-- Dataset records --
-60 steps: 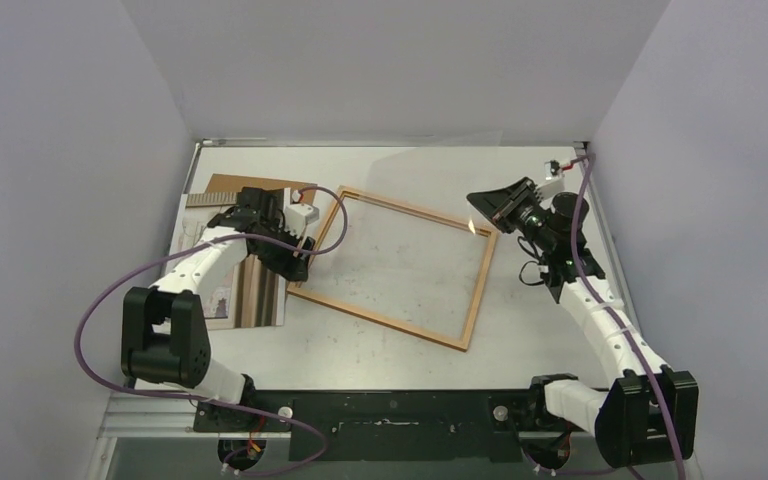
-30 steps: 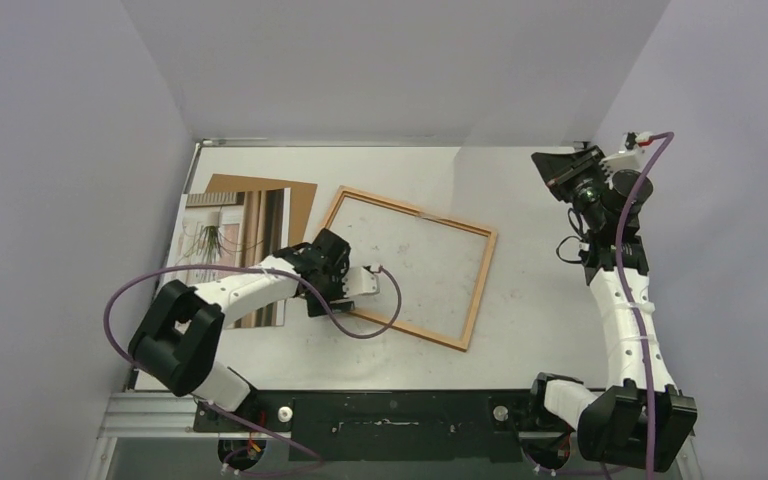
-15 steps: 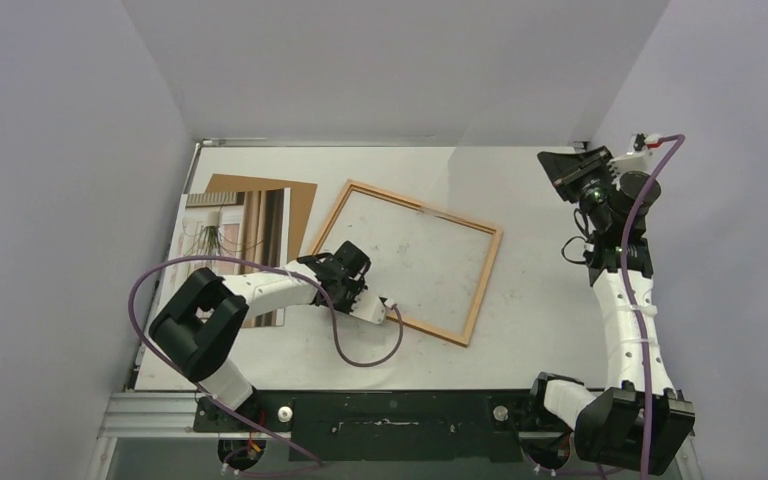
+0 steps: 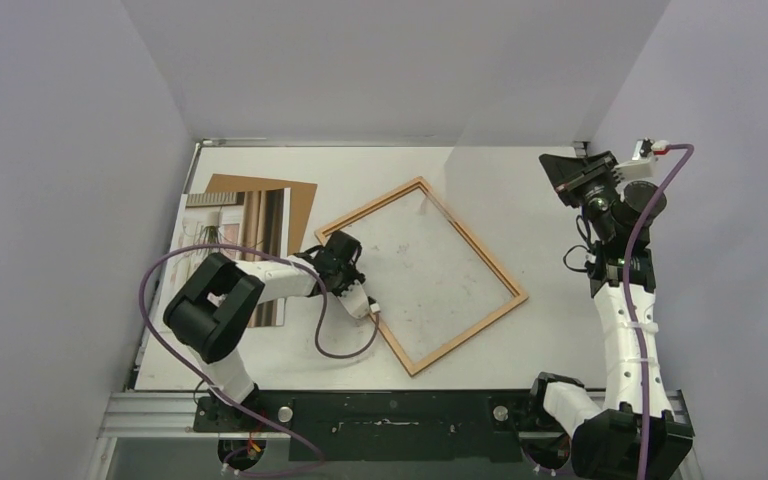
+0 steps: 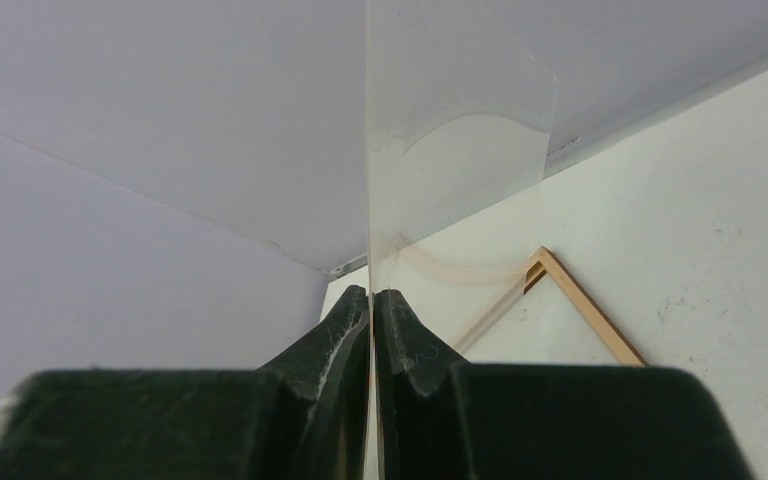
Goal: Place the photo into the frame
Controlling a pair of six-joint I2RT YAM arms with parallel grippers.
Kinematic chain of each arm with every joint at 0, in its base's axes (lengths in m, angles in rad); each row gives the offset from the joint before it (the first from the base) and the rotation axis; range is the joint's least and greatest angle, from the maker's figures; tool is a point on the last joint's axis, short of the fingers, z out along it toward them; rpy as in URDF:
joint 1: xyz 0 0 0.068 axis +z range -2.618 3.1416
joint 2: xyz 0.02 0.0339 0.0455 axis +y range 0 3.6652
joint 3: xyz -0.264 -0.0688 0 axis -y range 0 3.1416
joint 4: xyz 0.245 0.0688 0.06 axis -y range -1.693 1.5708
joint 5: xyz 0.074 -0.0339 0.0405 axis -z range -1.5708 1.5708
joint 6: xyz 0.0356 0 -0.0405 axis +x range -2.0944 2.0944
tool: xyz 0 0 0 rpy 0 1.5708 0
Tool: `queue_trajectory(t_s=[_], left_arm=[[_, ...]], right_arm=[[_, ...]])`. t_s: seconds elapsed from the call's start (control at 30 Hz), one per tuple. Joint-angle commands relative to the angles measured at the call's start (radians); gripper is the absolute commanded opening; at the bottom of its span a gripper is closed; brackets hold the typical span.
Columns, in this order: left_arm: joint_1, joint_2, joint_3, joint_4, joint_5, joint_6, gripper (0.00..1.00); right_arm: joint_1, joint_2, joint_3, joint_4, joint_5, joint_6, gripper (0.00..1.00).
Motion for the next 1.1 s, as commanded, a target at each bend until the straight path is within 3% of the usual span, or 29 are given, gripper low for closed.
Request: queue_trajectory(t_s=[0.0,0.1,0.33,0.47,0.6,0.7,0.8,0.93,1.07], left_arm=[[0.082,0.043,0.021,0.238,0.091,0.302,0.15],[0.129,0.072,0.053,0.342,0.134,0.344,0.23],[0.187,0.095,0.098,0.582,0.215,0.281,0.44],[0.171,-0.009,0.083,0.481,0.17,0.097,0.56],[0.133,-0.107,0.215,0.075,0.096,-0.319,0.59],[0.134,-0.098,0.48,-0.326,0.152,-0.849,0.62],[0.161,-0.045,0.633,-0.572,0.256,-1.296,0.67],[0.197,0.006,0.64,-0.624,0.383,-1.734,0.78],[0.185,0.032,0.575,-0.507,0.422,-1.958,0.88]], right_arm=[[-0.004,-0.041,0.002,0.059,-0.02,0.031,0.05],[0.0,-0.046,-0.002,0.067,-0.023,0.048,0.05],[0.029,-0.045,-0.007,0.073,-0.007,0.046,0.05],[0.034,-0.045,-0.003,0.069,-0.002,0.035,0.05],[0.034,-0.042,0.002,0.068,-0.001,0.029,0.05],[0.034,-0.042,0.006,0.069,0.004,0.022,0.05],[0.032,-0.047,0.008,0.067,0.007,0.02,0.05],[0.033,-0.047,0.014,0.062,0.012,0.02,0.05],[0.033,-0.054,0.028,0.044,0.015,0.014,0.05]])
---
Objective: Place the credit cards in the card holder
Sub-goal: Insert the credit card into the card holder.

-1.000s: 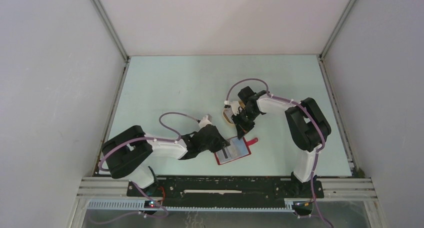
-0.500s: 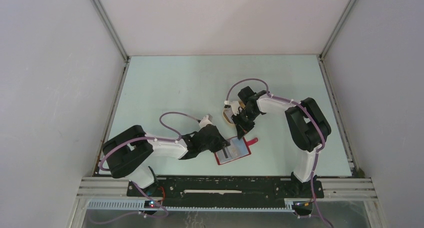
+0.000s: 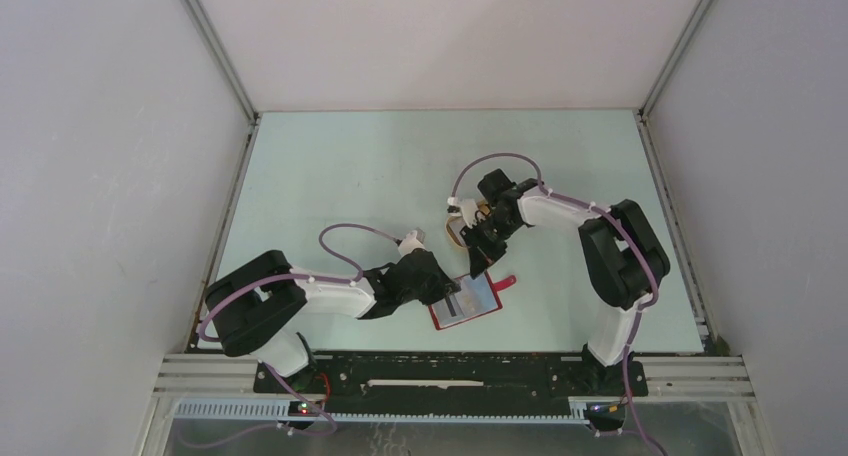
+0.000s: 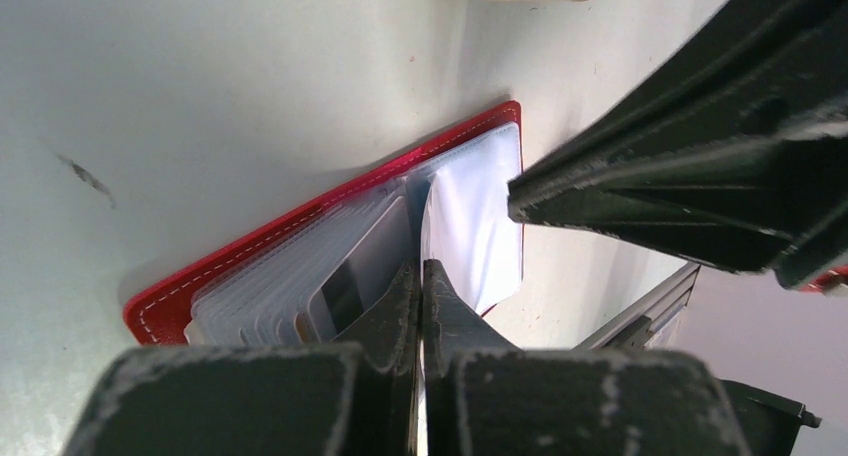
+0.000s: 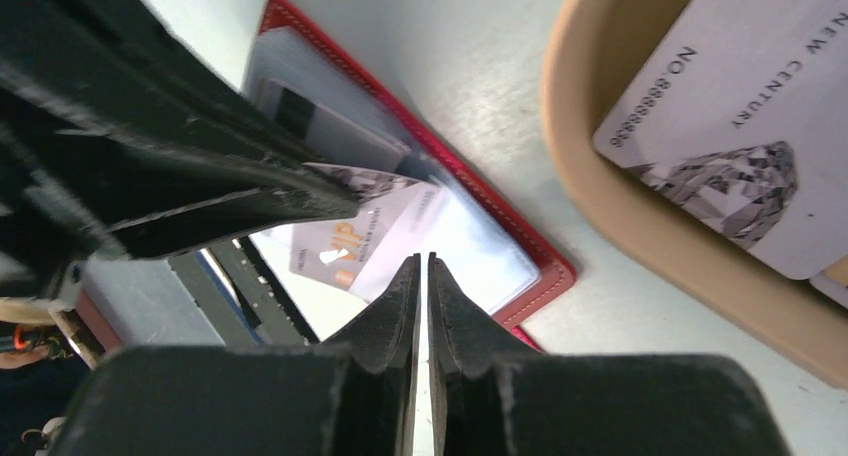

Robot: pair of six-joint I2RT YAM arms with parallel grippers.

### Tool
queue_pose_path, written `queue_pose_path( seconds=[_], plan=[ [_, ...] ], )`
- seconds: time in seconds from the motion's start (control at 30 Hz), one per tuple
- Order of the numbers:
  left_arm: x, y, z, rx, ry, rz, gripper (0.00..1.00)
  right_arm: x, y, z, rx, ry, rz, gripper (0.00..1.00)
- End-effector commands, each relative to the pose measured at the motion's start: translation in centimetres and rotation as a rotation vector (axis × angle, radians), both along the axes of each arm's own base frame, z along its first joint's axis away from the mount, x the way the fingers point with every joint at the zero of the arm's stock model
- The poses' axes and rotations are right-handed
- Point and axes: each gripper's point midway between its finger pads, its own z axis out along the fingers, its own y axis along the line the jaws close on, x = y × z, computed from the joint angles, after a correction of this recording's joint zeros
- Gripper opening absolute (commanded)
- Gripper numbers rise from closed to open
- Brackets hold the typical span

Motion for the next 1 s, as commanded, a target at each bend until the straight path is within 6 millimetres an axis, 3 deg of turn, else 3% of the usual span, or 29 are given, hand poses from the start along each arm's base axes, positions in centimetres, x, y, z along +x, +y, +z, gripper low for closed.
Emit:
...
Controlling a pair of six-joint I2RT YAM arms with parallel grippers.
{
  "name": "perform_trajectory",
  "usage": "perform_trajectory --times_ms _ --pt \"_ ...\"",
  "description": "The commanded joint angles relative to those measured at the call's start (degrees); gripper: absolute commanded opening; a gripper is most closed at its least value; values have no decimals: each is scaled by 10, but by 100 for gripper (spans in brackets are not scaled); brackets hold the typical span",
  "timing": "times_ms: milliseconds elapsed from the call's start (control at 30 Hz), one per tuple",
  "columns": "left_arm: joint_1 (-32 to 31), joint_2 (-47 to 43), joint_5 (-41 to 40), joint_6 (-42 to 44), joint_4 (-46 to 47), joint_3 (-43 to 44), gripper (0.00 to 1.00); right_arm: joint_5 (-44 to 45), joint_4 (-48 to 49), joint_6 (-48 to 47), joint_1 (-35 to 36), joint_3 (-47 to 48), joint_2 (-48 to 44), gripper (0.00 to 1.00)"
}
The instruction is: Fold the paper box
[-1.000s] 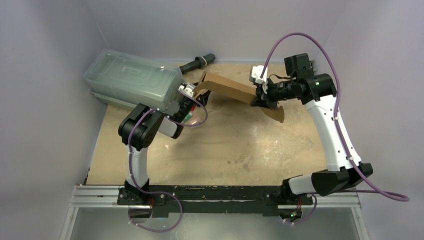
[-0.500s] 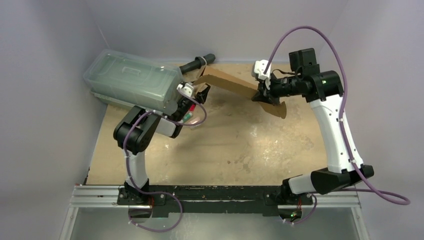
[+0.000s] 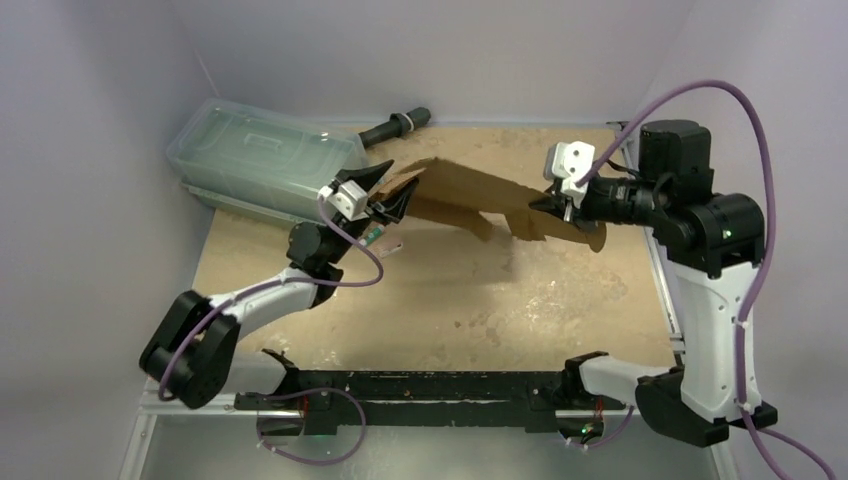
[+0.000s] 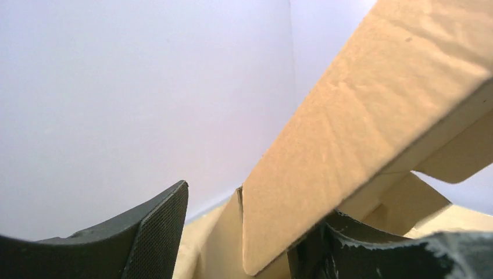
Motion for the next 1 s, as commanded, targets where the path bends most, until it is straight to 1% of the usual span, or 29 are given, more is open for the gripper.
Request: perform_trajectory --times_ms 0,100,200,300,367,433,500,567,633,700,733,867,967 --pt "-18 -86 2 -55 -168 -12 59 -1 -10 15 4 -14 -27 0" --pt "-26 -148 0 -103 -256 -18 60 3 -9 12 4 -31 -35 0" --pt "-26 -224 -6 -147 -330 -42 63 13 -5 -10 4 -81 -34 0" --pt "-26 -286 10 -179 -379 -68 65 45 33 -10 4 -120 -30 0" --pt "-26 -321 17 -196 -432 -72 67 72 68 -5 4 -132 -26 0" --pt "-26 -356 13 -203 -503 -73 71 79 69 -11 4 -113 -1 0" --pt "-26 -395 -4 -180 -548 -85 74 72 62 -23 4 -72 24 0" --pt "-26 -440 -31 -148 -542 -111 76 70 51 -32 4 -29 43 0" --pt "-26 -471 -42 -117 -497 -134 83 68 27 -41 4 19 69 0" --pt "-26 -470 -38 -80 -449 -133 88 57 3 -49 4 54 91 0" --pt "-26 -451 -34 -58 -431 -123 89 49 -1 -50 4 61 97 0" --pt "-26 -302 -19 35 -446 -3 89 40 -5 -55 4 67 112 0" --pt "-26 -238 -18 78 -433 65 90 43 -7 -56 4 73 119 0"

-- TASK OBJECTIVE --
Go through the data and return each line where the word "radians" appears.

-- SOLUTION TO THIS PROBLEM --
Tool: `queue_trajectory(t_s=[_], left_arm=[[_, ...]], right_arm=[[_, ...]])`. t_s: seconds elapsed from the call's start (control at 30 Hz), one per tuple. Joint-angle commands relative to the angles measured at the call's start (radians); gripper is the absolute commanded opening; at the bottom of its span a gripper is closed; brackets hold the typical span.
- End-effector commands, each relative to the pose measured at the motion's start: translation in centimetres and rotation as a rotation vector (axis × angle, radians), both along the axes of each arm's own base frame, z along its first joint's axis away from the mount, x the way the fingers point with every joint at the zero of the arm's stock model

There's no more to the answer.